In the matter
of the Securities Act
- and -
In the matter of
STATEMENT OF ALLEGATIONS
of Staff of the Ontario Securities Commission
I. The Respondent
1. On June 21, 1999, Jonathan Carley became the Manager of Corporate Development for Finline Technologies Ltd. Carley had recently graduated from university. He had no prior experience working for a public company. Carley's responsibilities included to raise equity financing and to act as a liaison between Finline and its capital markets.
2. As an employee of Finline, Carley was a "person in a special relationship" as defined by ss. 76(5) of the Securities Act. Carley was not an officer or director of Finline.
3. Finline was incorporated under the Business Corporations Act on February 24, 1989 and is located in Waterloo, Ontario. At the material time, Finline traded on the Canadian Venture Exchange (the Vancouver Stock Exchange) under the symbol FIN. As such, Finline is a "reporting issuer" as defined by ss.1 (1) of the Securities Act.
4. Finline designs and manufactures broadband wireless systems focusing on MMDS "wireless cable" solutions for the broadcast of video, voice and high speed internet systems. It is a small company with about 11 employees.
5. In 1999, Finline's business strategy was twofold: to capitalize on emerging digital technology by manufacturing digital systems and to raise equity through a second public offering. As part of that strategy, Finline wanted to merge with or purchase Impress Image Compression Inc. ("IIC"), the company that developed and patented Wavelet image compression technology.
6. After Carley joined Finline in June 1999, he was involved in discussions with Finline and IIC about the "synergy and potential merging of technologies."
7. At the same time, Finline approached several groups of investors to obtain equity financing to build its business. Carley was involved in some of the presentations Finline made to potential investors.
8. On July 5, 1999, Finline discussed a possible merger with or acquisition of IIC. On July 20, 1999, Finline signed a letter of intent to purchase IIC. That deal was abandoned because Finline was unable to obtain the financing.
9. On Friday, January 28, 2000, Finline signed a second letter of intent to purchase IIC. Although the letter gave Finline sixty days to conduct due diligence, the deal was contingent only on securing $1.5 million from investors for working capital and development of the technology.

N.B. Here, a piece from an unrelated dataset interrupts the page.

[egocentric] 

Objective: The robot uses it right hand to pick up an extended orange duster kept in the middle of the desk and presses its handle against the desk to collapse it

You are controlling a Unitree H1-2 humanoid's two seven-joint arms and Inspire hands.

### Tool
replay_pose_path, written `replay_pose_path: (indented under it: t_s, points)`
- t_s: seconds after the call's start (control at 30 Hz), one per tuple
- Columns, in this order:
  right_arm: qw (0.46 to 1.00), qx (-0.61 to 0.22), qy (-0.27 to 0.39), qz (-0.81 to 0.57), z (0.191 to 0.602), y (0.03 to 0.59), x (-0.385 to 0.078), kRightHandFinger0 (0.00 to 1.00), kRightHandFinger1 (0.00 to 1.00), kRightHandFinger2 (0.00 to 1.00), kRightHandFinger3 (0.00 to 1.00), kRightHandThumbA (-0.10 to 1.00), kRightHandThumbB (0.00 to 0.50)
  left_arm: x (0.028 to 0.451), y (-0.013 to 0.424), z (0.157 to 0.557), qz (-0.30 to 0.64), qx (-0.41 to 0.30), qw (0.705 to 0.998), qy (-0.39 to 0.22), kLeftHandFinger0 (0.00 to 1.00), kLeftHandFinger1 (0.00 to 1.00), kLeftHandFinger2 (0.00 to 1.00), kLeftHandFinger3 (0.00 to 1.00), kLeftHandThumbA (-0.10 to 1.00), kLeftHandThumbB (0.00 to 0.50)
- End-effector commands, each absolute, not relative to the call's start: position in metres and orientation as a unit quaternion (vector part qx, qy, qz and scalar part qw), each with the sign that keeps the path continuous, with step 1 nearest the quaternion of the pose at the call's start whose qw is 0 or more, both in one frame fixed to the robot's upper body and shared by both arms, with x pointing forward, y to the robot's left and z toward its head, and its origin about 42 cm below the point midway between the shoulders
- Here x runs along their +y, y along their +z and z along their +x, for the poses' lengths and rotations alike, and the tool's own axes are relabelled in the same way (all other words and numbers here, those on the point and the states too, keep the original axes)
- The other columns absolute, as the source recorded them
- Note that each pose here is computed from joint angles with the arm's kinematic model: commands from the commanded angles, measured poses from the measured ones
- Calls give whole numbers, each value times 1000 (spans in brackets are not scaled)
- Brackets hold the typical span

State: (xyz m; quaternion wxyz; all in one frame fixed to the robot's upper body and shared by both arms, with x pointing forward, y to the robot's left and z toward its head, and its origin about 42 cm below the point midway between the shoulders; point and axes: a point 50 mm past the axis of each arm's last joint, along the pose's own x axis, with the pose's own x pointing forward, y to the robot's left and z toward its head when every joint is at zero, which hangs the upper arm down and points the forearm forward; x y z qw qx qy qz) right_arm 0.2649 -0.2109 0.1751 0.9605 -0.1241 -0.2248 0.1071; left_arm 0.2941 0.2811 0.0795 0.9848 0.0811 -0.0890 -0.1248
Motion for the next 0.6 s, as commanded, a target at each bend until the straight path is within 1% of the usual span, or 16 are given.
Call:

10. On Friday, January 28, 2000, Carley was aware of the letter of intent.
11. On Tuesday, February 1, 2000, Finline advised IIC that it was exercising its right to acquire IIC. On February 1, 2000, Carley was aware that Finline was going to exercise its option to purchase IIC. On February 1, 2000, Carley worked on the press release announcing the pending acquisition.
12. On February 2, 2000, Carley, with knowledge of the pending acquisition of IIC, purchased 30,500 shares of Finline at a price of $1.76 per share in his personal trading account held by Yorkton Securities in Calgary, Alberta.
13. On the morning of Thursday, February 3, 2000, Carley faxed the press release regarding the pending acquisition of IIC to the Canadian Venture Exchange. Trading was suspended until Finline made a public announcement about the acquisition and then resumed at 10.00 a.m. the same day.
14. On February 3, 2000, Carley sold 5,000 shares of Finline at a price of $2.95 per share and sold an additional 5,000 shares of Finline at a price of $2.90 per share. On February 4, 2000, Carley sold 5,000 shares of Finline at a price of $4.20 per share and sold an additional 15,500 shares of Finline at a price of $4.11 per share.
15. By purchasing these shares prior to the public announcement and subsequently selling them, Carley made $59,600.
III. The Allegations
16. Accordingly, Staff allege that on February 2, 2000, Jonathan Carley being a person in a special relationship with Finline, a reporting issuer in Ontario purchased 30,500 securities of Finline at a price of $1.76 per share with knowledge of a material fact or change with respect to Finline that had not been generally disclosed, contrary to ss.76(1) of the Securities Act.
17. Carley's conduct, as described above, is contrary to the public interest.